| PROBLEM DESCRIPTION |
Some of the lines below need repeating. Reproduce exactly those between the lines holding "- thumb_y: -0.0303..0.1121" and "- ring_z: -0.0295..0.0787", inclusive.

| DATA BLOCK |
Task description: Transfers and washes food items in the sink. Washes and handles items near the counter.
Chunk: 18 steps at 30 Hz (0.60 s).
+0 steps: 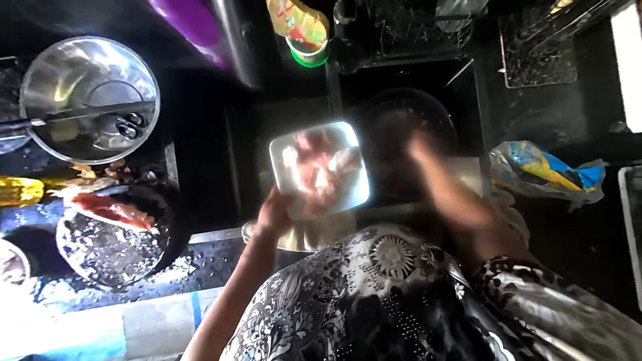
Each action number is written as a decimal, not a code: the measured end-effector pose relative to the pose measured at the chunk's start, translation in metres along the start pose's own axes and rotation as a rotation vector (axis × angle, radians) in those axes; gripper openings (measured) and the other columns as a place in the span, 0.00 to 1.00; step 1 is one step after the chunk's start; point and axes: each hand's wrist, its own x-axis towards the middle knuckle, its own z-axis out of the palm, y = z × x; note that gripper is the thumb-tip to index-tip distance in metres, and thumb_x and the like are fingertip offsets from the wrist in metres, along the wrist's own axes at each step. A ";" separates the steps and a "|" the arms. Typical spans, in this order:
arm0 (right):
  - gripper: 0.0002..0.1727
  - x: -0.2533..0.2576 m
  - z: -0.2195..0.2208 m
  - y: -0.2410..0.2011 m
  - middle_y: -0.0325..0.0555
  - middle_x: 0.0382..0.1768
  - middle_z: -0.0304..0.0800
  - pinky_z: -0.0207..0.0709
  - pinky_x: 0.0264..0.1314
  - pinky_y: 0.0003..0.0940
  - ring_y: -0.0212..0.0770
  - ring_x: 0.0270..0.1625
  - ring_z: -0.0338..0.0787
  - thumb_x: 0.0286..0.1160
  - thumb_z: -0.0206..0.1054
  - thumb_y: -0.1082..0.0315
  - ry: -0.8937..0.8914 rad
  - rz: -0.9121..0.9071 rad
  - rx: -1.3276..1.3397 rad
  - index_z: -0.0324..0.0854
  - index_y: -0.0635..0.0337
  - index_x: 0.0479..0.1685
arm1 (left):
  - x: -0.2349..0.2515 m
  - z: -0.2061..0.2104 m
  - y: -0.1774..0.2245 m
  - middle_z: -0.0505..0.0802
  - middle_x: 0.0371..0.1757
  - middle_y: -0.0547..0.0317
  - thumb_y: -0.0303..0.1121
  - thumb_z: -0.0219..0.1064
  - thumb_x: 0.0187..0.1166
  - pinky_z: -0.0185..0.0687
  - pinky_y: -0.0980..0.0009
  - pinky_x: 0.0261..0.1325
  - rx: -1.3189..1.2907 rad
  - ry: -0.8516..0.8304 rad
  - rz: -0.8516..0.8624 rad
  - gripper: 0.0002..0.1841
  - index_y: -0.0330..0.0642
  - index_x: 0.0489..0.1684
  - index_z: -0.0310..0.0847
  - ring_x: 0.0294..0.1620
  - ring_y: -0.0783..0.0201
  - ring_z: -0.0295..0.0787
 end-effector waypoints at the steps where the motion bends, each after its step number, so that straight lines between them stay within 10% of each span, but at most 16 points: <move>1: 0.29 0.004 -0.003 0.002 0.72 0.75 0.78 0.68 0.79 0.70 0.70 0.78 0.77 0.78 0.69 0.64 0.066 0.033 0.001 0.75 0.69 0.77 | 0.000 0.000 0.000 0.92 0.54 0.51 0.25 0.51 0.89 0.92 0.56 0.52 -0.002 0.006 0.000 0.23 0.52 0.82 0.63 0.48 0.58 0.93; 5: 0.28 -0.027 -0.047 -0.030 0.66 0.83 0.71 0.61 0.89 0.49 0.57 0.86 0.71 0.87 0.63 0.68 -0.141 0.214 0.190 0.67 0.72 0.82 | 0.001 0.003 0.001 0.91 0.53 0.49 0.24 0.50 0.89 0.93 0.55 0.50 0.008 0.038 -0.009 0.22 0.48 0.81 0.63 0.48 0.58 0.94; 12: 0.27 0.021 0.023 0.007 0.70 0.80 0.73 0.59 0.86 0.69 0.71 0.85 0.69 0.91 0.56 0.61 0.024 0.032 -0.055 0.71 0.67 0.82 | 0.000 0.008 0.004 0.91 0.52 0.48 0.23 0.48 0.90 0.93 0.56 0.49 -0.004 0.053 -0.019 0.22 0.46 0.82 0.60 0.47 0.57 0.94; 18: 0.25 -0.013 -0.016 -0.014 0.62 0.82 0.73 0.62 0.88 0.51 0.56 0.85 0.72 0.93 0.54 0.63 -0.218 -0.006 0.197 0.69 0.66 0.84 | -0.001 0.006 0.003 0.92 0.51 0.50 0.25 0.49 0.91 0.92 0.56 0.50 -0.019 0.055 -0.040 0.21 0.48 0.80 0.63 0.46 0.58 0.94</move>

| SOLUTION TO THE EXERCISE |
  - thumb_y: -0.0303..0.1121
  - thumb_z: -0.0219..0.1064
  - thumb_x: 0.0187..0.1166
  - pinky_z: -0.0185..0.0687
  - pinky_y: -0.0980..0.0009
  - pinky_x: 0.0261..0.1325
  - rx: -1.3189..1.2907 rad
  - ry: -0.8516..0.8304 rad
  - rz: -0.8516..0.8624 rad
  - gripper: 0.0002..0.1841
  - index_y: -0.0330..0.0642
  - index_x: 0.0489..0.1684
  - index_z: -0.0310..0.0847
  - ring_x: 0.0294..0.1620
  - ring_y: -0.0783..0.0201
  - ring_z: -0.0295..0.0787

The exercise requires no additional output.